(Records from a collection)

- Opening Delimiter -

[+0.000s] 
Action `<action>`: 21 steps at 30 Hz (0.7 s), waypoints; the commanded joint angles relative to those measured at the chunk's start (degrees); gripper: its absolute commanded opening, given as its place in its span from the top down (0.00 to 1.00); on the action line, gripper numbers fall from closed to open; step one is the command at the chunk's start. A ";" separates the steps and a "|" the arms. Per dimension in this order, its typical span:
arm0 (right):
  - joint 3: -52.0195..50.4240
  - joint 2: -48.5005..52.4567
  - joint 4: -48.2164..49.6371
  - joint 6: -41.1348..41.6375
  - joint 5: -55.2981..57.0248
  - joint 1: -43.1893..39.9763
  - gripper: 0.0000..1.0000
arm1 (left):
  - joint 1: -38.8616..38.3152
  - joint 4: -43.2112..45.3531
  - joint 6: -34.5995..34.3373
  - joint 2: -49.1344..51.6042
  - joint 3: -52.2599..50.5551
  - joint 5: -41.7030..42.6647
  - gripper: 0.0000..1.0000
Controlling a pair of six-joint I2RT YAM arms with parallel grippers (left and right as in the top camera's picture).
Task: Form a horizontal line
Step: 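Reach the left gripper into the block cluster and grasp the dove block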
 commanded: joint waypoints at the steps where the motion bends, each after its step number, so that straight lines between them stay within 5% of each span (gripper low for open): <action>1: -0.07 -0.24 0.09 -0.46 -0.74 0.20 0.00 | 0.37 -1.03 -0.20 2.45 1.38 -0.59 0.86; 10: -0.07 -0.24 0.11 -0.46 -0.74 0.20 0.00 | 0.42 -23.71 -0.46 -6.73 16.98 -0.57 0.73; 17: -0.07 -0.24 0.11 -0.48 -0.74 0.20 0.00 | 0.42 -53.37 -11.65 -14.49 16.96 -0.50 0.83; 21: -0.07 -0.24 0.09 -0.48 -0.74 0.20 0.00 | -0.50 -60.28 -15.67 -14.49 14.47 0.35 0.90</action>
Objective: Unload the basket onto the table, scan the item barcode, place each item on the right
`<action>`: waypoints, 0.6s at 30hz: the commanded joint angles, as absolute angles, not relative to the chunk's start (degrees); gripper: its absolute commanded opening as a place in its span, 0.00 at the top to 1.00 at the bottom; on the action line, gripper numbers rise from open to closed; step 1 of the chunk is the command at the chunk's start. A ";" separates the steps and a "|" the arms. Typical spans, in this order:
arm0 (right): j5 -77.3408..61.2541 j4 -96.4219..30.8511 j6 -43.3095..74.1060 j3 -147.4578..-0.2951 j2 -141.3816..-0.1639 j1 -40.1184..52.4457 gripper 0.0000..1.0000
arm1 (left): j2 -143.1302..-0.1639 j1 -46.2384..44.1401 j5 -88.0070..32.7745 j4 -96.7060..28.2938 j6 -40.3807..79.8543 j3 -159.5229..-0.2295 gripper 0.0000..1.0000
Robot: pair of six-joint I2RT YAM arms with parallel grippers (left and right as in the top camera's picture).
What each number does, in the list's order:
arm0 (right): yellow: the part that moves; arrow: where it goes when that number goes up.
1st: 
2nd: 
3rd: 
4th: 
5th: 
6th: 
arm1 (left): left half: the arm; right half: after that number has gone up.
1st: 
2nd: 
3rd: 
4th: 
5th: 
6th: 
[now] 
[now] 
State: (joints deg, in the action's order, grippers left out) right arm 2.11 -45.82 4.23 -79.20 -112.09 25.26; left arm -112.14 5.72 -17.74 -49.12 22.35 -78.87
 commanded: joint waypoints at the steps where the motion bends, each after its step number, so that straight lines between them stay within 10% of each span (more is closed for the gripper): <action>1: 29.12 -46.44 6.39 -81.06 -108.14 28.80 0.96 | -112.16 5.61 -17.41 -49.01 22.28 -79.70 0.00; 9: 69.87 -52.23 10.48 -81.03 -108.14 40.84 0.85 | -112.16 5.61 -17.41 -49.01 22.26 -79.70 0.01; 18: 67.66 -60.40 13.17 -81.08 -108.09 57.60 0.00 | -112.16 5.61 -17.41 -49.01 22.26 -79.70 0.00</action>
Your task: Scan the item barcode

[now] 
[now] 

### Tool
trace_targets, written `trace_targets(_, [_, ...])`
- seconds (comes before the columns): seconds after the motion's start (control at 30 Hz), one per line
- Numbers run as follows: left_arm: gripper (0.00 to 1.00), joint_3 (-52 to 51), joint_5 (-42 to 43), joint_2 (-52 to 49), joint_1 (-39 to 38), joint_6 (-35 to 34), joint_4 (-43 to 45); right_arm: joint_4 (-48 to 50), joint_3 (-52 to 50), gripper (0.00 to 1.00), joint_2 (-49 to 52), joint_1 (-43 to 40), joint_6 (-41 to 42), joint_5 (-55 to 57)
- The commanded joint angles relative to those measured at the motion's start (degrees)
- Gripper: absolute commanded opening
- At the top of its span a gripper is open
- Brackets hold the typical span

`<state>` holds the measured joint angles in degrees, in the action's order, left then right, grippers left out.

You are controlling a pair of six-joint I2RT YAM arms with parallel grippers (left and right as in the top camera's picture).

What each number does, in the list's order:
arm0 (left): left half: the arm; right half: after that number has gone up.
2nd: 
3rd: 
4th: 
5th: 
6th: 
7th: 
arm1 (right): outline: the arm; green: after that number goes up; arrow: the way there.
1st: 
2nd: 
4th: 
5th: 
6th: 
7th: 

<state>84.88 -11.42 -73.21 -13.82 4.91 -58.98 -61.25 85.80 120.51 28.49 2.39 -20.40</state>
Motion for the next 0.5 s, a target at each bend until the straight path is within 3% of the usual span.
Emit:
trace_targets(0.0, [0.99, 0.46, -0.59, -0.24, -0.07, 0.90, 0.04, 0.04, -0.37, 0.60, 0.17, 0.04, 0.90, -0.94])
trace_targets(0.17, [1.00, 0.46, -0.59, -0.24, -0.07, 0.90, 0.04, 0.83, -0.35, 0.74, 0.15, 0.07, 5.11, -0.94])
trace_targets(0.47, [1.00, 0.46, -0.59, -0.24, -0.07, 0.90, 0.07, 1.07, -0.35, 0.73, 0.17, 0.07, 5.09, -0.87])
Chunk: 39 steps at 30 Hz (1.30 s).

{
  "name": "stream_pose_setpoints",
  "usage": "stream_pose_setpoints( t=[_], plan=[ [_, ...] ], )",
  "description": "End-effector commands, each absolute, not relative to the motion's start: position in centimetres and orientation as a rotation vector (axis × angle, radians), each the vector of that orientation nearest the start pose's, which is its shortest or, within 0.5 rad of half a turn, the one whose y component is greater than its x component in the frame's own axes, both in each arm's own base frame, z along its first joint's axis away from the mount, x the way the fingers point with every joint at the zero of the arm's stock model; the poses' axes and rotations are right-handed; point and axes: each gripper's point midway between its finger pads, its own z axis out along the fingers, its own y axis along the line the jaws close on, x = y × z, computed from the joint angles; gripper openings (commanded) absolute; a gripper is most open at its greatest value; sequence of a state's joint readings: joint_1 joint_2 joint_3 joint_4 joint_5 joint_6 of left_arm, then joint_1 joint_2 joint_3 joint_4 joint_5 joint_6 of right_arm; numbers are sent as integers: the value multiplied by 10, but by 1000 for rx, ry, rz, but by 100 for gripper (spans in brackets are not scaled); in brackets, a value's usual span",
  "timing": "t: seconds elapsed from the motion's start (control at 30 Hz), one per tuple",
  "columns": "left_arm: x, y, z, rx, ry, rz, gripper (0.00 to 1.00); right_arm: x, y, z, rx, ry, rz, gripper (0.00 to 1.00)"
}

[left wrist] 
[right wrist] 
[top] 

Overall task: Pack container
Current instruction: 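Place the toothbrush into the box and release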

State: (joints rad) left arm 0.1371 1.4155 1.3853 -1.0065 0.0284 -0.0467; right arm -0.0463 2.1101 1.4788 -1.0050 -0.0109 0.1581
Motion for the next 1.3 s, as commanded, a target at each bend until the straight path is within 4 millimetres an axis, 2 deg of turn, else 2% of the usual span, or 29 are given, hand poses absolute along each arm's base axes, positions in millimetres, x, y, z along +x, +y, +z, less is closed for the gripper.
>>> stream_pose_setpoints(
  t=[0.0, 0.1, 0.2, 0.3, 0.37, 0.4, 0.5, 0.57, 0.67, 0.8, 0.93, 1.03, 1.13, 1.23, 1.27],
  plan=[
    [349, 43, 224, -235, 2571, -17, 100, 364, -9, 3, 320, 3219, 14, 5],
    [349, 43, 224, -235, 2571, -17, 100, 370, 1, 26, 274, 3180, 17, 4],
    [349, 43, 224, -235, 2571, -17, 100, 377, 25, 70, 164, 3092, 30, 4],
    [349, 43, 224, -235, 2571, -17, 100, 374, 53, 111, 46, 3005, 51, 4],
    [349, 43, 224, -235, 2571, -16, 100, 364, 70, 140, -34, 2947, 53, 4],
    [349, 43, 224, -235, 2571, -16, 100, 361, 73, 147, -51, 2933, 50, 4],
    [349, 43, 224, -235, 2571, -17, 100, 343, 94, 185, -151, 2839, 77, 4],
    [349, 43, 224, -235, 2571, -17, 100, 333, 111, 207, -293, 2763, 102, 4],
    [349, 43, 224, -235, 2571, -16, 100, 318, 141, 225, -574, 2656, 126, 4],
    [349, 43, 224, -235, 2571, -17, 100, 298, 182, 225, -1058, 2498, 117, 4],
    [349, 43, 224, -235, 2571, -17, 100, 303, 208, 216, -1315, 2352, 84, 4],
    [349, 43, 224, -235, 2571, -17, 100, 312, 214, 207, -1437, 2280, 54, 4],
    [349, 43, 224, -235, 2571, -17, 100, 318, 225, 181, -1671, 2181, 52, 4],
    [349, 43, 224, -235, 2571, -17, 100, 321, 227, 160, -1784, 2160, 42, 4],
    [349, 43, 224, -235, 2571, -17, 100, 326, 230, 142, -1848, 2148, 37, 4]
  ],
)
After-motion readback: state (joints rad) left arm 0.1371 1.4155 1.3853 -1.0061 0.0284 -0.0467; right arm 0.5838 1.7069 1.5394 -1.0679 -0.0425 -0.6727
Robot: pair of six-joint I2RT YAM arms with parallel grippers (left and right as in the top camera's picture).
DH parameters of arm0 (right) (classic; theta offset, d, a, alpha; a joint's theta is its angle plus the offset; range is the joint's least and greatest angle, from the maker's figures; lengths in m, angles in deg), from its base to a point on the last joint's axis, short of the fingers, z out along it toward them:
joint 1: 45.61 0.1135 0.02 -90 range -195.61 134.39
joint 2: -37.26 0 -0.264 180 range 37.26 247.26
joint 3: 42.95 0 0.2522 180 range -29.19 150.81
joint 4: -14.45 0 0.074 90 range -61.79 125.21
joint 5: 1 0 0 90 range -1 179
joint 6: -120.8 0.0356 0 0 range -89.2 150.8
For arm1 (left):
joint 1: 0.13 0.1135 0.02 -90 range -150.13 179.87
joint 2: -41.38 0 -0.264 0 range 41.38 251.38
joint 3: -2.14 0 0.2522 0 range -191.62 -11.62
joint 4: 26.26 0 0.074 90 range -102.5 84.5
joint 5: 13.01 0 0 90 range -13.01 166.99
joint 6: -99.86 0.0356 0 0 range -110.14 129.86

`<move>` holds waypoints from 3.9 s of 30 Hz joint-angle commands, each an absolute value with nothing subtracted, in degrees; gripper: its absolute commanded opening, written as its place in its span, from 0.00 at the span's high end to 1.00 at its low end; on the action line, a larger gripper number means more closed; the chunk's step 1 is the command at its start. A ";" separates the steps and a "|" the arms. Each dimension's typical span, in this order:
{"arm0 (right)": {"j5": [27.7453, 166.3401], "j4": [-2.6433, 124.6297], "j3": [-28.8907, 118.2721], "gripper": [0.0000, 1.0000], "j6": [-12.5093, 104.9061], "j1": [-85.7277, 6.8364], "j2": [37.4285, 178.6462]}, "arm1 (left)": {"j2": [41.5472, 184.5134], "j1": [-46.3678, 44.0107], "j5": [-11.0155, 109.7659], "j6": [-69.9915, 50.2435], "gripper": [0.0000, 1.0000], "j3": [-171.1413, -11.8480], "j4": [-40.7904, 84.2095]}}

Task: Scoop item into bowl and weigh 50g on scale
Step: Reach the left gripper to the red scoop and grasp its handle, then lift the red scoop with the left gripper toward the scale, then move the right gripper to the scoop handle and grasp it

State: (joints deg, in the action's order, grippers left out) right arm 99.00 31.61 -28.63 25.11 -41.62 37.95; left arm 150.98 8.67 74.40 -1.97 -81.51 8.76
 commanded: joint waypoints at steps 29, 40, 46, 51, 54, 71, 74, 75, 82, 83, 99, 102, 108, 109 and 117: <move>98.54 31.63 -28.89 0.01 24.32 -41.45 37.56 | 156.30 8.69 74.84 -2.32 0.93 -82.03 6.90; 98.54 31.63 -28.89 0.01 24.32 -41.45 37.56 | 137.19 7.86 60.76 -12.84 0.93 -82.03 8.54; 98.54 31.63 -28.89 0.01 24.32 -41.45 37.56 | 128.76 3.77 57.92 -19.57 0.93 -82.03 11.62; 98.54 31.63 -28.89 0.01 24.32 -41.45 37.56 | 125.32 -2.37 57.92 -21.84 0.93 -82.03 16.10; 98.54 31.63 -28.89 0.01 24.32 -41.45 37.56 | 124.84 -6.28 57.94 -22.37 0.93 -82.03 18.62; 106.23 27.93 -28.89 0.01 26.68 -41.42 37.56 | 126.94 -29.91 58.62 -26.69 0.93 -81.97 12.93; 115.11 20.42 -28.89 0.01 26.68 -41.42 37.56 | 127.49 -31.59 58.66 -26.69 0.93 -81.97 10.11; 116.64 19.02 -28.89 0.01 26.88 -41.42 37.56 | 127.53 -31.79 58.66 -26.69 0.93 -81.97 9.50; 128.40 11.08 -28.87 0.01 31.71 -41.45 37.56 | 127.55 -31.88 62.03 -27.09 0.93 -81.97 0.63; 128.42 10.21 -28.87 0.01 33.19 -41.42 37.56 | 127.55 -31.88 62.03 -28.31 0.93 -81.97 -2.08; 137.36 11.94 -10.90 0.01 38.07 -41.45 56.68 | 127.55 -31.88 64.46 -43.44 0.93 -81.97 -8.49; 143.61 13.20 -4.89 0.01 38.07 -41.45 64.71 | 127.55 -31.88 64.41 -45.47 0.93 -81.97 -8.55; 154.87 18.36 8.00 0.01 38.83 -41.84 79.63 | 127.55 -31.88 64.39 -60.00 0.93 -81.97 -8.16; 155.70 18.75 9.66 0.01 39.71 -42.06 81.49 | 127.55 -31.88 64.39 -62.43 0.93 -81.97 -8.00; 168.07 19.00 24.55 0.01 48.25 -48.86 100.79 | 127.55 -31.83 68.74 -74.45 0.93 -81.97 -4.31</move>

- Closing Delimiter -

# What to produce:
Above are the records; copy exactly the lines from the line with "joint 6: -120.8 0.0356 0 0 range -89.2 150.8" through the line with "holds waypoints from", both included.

# Completed exercise:
joint 6: -120.8 0.0356 0 0 range -89.2 150.8
For arm1 (left):
joint 1: 0.13 0.1135 0.02 -90 range -150.13 179.87
joint 2: -41.38 0 -0.264 0 range 41.38 251.38
joint 3: -2.14 0 0.2522 0 range -191.62 -11.62
joint 4: 26.26 0 0.074 90 range -102.5 84.5
joint 5: 13.01 0 0 90 range -13.01 166.99
joint 6: -99.86 0.0356 0 0 range -110.14 129.86

`<move>` holds waypoints from 3.9 s of 30 Hz joint-angle commands, each an absolute value with nothing subtracted, in degrees; gripper: its absolute commanded opening, written as its place in its span, from 0.00 at the span's high end to 1.00 at its low end; on the action line, a larger gripper number means more closed; the chunk's step 1 is the command at its start. A ";" separates the steps and a "|" the arms. Each dimension's typical span, in this order:

Nothing more is needed for this exercise.